In the current study in Cell, they researched whether bacterium-mediated innate immune signalling regulates chemotherapy resistance in colon cancer.
The innate immune system refers to the front-line defenders—the cells and molecular mechanisms that attack pathogens. The adaptive immune system refers to the body's response to specific antigens, such as foreign substances from bacteria or tumour-associated antigens from tumour cells.
Adaptive immunity is mediated by T cell signalling. Innate immunity is mediated by innate signalling including proteins called Toll-like receptors (TLR).
"We knew that the body uses both systems, adaptive and innate, to fight cancer and infectious pathogens. That gave us the inspiration to look further at bacterium associated with innate immune signalling,” said Dr Zou. "The results of the research were a surprise. We did not expect bacterium to contribute to chemoresistance.”

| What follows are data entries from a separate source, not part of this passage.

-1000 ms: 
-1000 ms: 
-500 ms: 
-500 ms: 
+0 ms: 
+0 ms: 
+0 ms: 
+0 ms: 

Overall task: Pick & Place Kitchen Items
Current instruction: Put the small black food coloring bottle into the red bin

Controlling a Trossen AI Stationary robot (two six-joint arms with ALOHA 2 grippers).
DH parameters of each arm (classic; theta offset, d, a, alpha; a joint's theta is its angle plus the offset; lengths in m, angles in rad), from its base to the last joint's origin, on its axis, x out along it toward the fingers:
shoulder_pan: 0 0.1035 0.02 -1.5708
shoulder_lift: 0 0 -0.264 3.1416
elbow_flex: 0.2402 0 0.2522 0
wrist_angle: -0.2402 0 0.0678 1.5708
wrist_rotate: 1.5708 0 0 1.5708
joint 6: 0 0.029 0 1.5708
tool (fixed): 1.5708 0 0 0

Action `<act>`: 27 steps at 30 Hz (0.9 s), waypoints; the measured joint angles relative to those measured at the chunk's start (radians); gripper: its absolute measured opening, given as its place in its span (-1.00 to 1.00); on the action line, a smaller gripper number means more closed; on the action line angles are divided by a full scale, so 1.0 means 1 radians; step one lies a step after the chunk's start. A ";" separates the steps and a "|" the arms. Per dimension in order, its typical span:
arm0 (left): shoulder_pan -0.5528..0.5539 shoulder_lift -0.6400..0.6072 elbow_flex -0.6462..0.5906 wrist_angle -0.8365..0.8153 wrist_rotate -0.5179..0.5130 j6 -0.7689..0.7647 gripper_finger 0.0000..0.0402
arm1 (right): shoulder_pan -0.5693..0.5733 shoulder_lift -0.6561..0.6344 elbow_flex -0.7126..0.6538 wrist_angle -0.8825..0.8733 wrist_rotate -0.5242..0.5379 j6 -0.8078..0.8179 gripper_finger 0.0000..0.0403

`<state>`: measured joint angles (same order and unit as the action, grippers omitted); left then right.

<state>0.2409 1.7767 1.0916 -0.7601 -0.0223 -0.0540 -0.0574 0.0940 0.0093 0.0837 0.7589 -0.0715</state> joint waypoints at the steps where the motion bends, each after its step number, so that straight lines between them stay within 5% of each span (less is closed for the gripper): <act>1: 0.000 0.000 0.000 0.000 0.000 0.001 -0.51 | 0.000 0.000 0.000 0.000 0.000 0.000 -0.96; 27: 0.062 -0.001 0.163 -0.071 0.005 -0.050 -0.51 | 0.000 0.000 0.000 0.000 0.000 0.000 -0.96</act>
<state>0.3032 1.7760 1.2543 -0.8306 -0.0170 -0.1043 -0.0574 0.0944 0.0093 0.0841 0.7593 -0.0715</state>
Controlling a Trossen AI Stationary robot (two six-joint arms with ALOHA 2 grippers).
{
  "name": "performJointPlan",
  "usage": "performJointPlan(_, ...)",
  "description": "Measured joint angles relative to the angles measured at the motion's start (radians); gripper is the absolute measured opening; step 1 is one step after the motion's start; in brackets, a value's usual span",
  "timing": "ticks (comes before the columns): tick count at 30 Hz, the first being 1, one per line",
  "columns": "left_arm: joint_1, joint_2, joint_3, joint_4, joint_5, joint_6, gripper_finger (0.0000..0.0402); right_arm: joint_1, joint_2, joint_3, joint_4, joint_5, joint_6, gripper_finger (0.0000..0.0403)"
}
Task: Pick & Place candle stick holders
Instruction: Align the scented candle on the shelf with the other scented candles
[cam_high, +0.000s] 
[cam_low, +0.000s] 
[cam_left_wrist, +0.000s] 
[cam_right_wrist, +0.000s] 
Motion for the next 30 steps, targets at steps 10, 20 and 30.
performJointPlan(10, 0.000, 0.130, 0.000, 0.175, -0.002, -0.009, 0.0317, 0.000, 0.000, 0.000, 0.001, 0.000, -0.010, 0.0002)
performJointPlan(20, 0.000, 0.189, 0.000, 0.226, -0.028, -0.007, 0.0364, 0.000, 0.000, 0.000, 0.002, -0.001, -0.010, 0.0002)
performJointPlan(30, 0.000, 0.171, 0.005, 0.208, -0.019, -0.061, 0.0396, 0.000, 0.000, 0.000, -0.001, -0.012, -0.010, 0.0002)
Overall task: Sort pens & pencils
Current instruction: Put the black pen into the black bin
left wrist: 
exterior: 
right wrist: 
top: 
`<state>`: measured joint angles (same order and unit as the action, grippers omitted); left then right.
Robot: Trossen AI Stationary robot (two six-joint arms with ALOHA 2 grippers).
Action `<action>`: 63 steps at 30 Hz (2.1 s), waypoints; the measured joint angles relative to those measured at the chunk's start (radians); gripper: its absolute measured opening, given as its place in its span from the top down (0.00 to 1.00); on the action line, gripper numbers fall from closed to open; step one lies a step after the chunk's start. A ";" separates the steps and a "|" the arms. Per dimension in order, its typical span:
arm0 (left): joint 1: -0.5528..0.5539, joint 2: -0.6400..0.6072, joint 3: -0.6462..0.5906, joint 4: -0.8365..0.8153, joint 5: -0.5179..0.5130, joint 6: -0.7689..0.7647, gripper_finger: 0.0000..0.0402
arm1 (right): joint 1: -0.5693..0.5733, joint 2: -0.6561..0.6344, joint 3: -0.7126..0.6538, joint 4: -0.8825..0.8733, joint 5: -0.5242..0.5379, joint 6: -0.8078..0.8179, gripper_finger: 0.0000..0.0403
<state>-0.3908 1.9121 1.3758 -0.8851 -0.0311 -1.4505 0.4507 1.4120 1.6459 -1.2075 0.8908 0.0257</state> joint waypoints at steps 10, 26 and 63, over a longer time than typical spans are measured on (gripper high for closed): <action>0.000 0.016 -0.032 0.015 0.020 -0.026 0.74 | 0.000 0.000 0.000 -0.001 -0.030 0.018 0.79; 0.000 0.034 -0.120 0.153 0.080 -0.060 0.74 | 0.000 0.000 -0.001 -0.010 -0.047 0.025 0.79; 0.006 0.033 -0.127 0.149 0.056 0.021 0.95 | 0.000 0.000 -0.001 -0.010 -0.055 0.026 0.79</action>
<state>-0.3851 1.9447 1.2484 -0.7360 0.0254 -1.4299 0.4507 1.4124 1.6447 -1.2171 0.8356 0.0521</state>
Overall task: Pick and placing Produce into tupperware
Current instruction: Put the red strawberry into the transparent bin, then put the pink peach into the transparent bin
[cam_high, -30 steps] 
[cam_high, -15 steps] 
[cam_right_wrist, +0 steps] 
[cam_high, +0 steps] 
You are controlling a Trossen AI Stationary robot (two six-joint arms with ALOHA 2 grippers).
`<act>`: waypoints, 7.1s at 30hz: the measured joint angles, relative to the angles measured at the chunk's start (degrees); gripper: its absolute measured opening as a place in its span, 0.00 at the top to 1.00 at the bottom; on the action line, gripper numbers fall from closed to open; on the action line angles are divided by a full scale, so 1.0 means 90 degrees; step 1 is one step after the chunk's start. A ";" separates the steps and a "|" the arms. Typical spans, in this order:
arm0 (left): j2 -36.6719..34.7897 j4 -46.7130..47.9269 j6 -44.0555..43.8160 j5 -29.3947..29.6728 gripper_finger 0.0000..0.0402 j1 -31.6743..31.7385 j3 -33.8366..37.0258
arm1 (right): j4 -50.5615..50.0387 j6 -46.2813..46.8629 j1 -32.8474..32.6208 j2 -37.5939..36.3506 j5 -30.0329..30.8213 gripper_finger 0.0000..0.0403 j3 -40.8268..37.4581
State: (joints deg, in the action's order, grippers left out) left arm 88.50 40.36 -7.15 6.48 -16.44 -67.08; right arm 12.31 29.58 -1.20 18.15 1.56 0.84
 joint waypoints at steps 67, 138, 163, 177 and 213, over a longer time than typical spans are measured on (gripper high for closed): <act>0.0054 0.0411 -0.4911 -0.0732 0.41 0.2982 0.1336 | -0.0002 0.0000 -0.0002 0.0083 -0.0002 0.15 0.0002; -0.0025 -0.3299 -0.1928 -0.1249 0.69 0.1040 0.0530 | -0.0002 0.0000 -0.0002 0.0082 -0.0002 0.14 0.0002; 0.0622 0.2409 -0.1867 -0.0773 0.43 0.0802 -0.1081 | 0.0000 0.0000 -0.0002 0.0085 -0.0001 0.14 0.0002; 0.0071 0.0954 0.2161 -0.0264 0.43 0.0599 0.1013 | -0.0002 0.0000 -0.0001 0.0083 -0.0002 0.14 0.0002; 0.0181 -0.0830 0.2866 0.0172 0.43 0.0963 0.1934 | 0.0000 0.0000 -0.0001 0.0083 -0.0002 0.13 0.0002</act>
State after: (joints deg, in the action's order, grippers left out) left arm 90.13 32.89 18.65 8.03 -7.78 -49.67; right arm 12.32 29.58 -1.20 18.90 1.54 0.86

There are other factors that are unknown about F nucleatum. For example, what would happen if the bacterium were reduced or blocked? Would other prevalent bacterium create a similar problem with chemoresistance?
"Right now, we don't have a specific approach to selectively treat or control Fusobacterium nucleatum. Also, we don't know if an abundance of this bacterium is found in any other types of cancer chemoresistance," concluded Zou. "Still, based on our studies, we think that if we deal with this bacterium, we may be able to delay and prevent chemoresistance in colorectal cancer."